= TASK DETAILS =
Pictures excluded, return the lines below from the first through the line holding "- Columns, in".

= RECORDS PROVIDED =
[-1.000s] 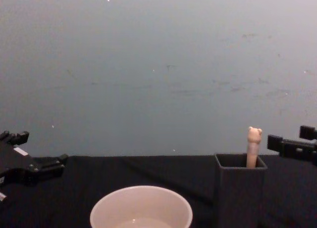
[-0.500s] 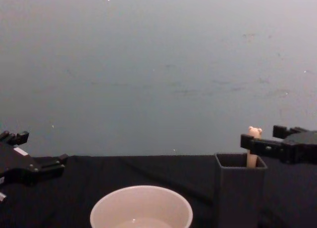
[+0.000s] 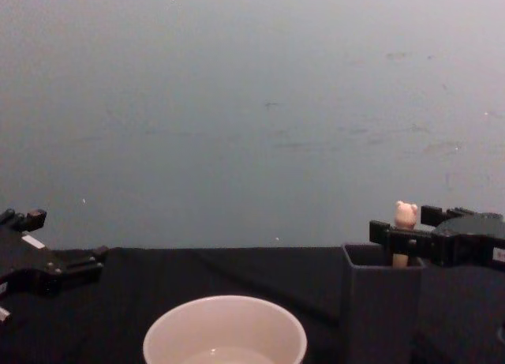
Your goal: Pick up the stirring spoon with one hand, stir inside the cup, then place it back in its original position.
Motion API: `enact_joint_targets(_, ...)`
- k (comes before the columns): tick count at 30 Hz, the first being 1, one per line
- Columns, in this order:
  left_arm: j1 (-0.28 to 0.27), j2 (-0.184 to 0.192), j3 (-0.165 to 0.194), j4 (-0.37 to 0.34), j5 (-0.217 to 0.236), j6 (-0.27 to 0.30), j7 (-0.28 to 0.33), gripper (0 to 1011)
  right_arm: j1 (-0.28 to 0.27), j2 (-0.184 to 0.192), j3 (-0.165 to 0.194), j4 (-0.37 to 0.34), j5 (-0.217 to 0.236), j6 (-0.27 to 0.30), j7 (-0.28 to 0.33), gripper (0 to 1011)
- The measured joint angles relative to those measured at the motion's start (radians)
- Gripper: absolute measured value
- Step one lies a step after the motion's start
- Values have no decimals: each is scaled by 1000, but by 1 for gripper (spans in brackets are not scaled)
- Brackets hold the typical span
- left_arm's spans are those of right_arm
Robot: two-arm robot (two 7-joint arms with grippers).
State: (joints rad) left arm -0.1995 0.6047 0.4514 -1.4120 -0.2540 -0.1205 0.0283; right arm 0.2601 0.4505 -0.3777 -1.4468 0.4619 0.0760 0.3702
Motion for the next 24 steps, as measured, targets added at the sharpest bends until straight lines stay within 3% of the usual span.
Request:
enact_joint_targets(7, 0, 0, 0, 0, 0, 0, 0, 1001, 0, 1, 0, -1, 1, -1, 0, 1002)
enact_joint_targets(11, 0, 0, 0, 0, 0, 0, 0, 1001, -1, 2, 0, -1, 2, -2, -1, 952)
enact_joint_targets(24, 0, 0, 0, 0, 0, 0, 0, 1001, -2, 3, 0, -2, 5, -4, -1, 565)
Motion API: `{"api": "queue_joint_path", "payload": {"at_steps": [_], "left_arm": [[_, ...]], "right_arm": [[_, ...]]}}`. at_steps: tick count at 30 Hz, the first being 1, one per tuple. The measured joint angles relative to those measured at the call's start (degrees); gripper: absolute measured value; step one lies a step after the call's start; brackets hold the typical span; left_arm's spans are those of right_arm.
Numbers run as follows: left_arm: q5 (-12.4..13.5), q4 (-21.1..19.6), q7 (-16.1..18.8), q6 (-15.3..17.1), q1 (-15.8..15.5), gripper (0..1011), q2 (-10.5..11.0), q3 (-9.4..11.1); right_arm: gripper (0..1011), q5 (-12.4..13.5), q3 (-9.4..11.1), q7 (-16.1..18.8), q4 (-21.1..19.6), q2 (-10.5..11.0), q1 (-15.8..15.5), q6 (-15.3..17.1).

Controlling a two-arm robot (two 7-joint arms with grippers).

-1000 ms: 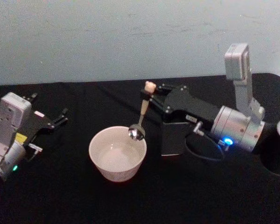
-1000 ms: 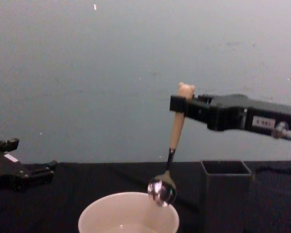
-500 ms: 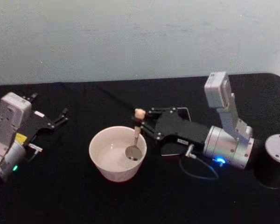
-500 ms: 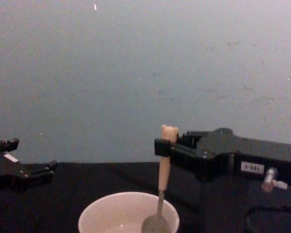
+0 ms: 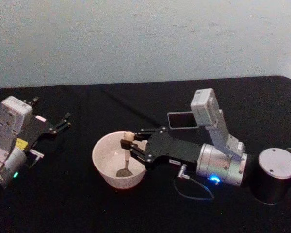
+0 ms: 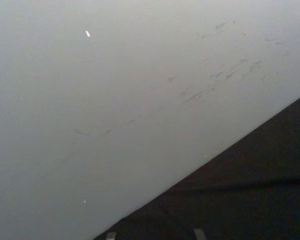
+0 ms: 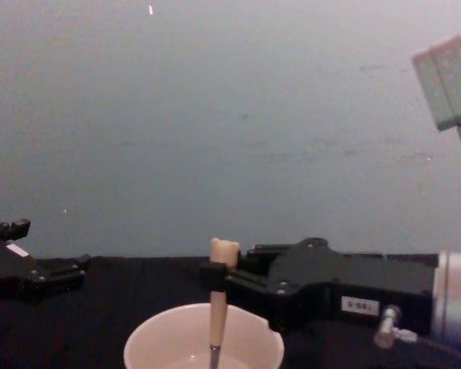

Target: Pick up the stirring spoon with one hand, stir inside the cup, then place it back in its original position.

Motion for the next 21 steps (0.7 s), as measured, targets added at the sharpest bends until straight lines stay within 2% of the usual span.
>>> {"api": "queue_joint_path", "payload": {"at_steps": [13, 21], "left_arm": [[0.0, 0.0, 0.0, 0.0, 0.0, 1002, 0.0, 0.0], [0.0, 0.0, 0.0, 0.0, 0.0, 1001, 0.0, 0.0]], "right_arm": [[211, -3.07, -1.92, -2.78, 4.79, -5.5, 3.03, 1.16], [211, -4.83, -1.07, -5.08, 8.68, -8.57, 5.39, 1.13]]}}
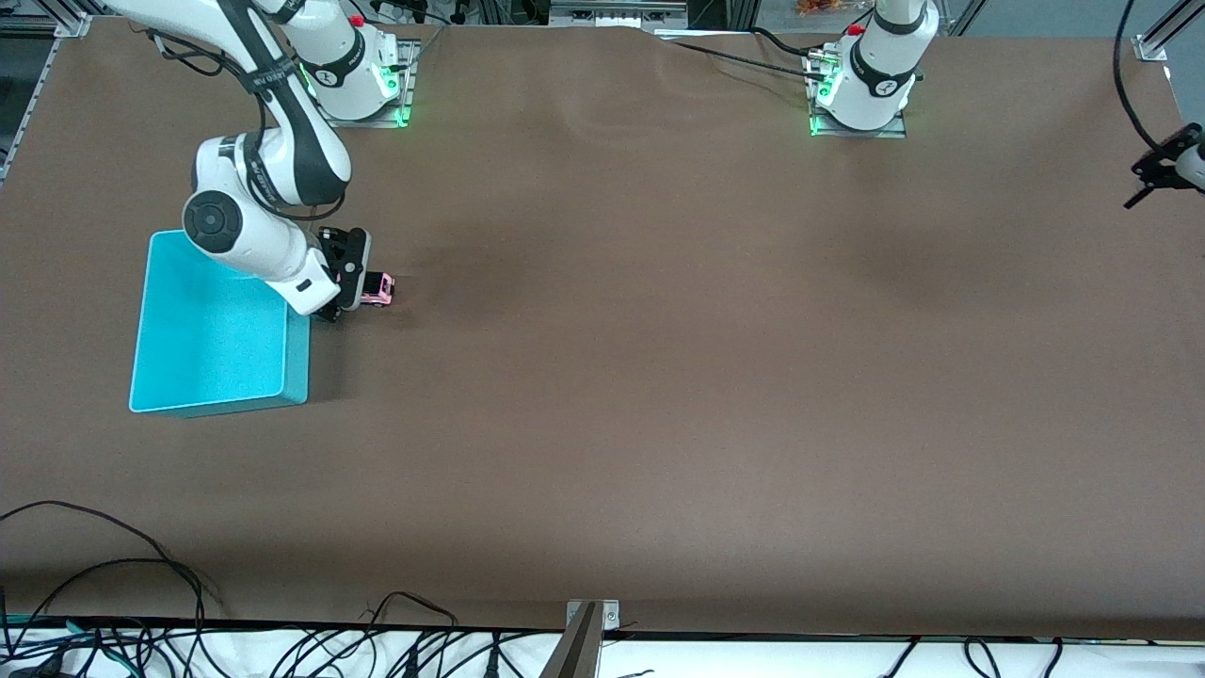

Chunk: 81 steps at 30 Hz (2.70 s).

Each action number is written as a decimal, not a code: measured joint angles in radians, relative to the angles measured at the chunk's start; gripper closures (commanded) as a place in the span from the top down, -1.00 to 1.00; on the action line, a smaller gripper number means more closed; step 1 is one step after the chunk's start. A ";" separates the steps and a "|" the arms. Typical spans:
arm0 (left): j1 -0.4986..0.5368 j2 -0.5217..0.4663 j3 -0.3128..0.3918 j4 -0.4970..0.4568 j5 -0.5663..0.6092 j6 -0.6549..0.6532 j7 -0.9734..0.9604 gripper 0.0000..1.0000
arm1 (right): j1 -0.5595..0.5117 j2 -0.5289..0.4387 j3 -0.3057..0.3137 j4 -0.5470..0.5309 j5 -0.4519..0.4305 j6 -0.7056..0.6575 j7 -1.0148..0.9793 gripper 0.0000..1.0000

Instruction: Wind and store pink jeep toy

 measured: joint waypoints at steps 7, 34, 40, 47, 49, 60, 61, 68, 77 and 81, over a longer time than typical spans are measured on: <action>-0.049 0.001 -0.106 0.048 0.029 -0.062 -0.335 1.00 | 0.000 0.050 0.000 -0.026 0.000 0.086 -0.020 0.94; 0.001 0.077 -0.106 0.098 -0.140 -0.062 -0.851 1.00 | 0.000 0.002 0.025 -0.012 0.000 0.068 -0.063 -0.98; 0.009 0.089 -0.108 0.108 -0.152 -0.058 -0.851 1.00 | 0.000 -0.027 0.030 0.136 0.000 -0.142 -0.062 -0.98; -0.002 0.093 -0.113 0.116 -0.152 -0.059 -0.851 1.00 | -0.002 -0.036 0.015 0.326 0.000 -0.383 -0.064 -0.98; -0.002 0.093 -0.113 0.116 -0.152 -0.061 -0.851 1.00 | -0.004 -0.039 -0.008 0.364 0.000 -0.443 -0.081 -0.98; -0.002 0.095 -0.112 0.116 -0.152 -0.062 -0.851 1.00 | -0.012 -0.033 -0.196 0.372 0.004 -0.518 -0.331 -0.98; -0.002 0.095 -0.112 0.116 -0.152 -0.062 -0.851 1.00 | -0.013 -0.032 -0.217 0.364 0.005 -0.518 -0.356 -0.98; -0.002 0.098 -0.112 0.116 -0.152 -0.065 -0.851 1.00 | -0.016 -0.023 -0.330 0.274 0.007 -0.456 -0.506 -0.98; -0.002 0.100 -0.112 0.116 -0.152 -0.069 -0.851 1.00 | -0.017 0.005 -0.397 0.126 0.007 -0.236 -0.604 -0.96; -0.002 0.100 -0.112 0.116 -0.152 -0.071 -0.851 1.00 | -0.017 0.035 -0.398 0.095 0.007 -0.171 -0.607 -0.94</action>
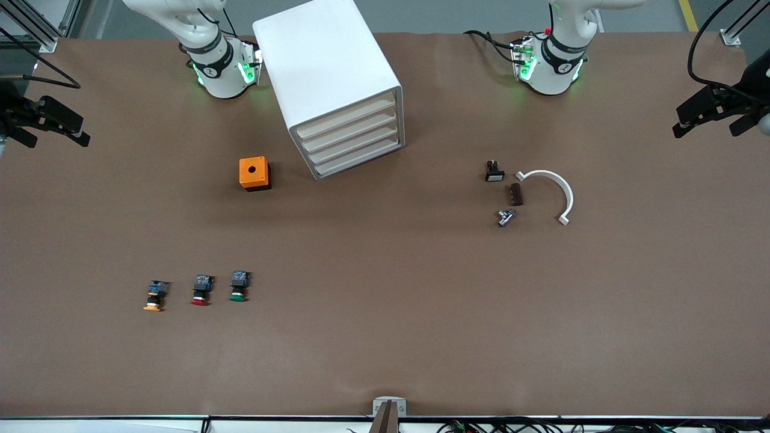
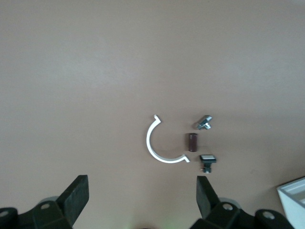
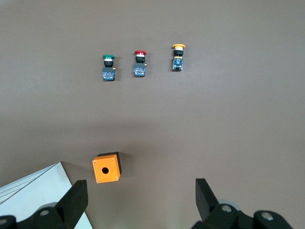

= PROBLEM SOLUTION =
[-1.000s] 
[-0.500s] 
[+0.000s] 
Your goal: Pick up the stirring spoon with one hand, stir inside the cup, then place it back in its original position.
Motion API: `enact_joint_targets(_, ...)`
- k (comes before the columns): tick count at 30 Hz, the first being 1, one per line
- Columns, in this order:

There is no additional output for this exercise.